* EXERCISE:
What you return should be the lines from the first line of the records below through the line holding "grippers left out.", unchanged.

* PROVIDED DATA:
# # #

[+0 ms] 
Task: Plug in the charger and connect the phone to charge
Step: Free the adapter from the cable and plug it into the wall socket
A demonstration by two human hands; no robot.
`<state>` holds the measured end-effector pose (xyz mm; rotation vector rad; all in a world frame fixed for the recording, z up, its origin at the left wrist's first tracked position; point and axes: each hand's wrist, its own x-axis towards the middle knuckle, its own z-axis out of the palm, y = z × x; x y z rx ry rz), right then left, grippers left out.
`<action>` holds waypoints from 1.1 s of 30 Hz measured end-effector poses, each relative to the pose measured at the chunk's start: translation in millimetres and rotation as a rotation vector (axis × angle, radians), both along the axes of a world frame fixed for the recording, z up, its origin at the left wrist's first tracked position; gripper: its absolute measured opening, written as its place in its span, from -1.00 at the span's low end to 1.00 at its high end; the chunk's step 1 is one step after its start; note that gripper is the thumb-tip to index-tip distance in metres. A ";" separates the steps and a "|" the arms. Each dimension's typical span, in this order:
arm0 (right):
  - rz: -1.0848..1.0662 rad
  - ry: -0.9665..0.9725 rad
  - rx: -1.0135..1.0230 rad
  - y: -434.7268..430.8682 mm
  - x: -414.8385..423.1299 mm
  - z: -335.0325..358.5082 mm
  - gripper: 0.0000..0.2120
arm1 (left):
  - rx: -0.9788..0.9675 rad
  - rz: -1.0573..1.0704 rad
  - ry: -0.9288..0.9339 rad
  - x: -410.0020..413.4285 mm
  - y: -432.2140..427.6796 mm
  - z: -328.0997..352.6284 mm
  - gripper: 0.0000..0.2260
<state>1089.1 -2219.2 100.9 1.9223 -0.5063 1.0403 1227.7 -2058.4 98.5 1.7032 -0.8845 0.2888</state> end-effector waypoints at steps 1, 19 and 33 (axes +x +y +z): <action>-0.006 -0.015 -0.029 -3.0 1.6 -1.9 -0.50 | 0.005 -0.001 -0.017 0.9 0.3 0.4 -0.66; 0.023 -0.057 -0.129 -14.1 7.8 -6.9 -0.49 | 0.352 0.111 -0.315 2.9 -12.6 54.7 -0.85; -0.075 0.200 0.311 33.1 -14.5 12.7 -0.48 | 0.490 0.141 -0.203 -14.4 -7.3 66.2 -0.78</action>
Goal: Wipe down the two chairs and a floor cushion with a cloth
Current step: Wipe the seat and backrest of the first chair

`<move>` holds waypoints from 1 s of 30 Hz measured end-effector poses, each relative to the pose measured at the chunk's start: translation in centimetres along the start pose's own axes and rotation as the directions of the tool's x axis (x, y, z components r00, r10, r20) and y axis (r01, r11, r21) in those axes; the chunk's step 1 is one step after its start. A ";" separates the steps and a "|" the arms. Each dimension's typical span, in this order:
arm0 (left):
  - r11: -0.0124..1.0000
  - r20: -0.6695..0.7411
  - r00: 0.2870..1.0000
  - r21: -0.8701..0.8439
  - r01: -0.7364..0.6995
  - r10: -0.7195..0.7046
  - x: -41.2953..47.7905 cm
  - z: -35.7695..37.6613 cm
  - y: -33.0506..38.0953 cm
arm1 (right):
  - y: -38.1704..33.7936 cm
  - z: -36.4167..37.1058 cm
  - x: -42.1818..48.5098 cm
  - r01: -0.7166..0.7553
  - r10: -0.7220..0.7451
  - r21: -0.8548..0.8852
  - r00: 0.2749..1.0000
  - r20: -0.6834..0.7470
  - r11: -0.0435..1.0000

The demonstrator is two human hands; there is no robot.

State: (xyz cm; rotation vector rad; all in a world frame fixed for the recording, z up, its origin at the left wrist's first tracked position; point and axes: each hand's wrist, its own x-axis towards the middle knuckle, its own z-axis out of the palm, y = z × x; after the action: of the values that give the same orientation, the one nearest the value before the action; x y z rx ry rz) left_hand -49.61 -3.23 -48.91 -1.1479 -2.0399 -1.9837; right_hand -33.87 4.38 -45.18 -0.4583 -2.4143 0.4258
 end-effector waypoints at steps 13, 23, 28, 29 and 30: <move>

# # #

* RESULT FOR THIS EXERCISE:
[+0 ms] 
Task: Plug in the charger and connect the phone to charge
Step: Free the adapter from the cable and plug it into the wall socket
A demonstration by two human hands; no robot.
`<state>` holds the measured end-effector pose (xyz mm; rotation vector rad; all in a world frame fixed for the recording, z up, its origin at the left wrist's first tracked position; point and axes: each hand's wrist, its own x-axis towards the middle knuckle, its own z-axis out of the palm, y = z × x; x y z rx ry rz), right then left, grippers left out.

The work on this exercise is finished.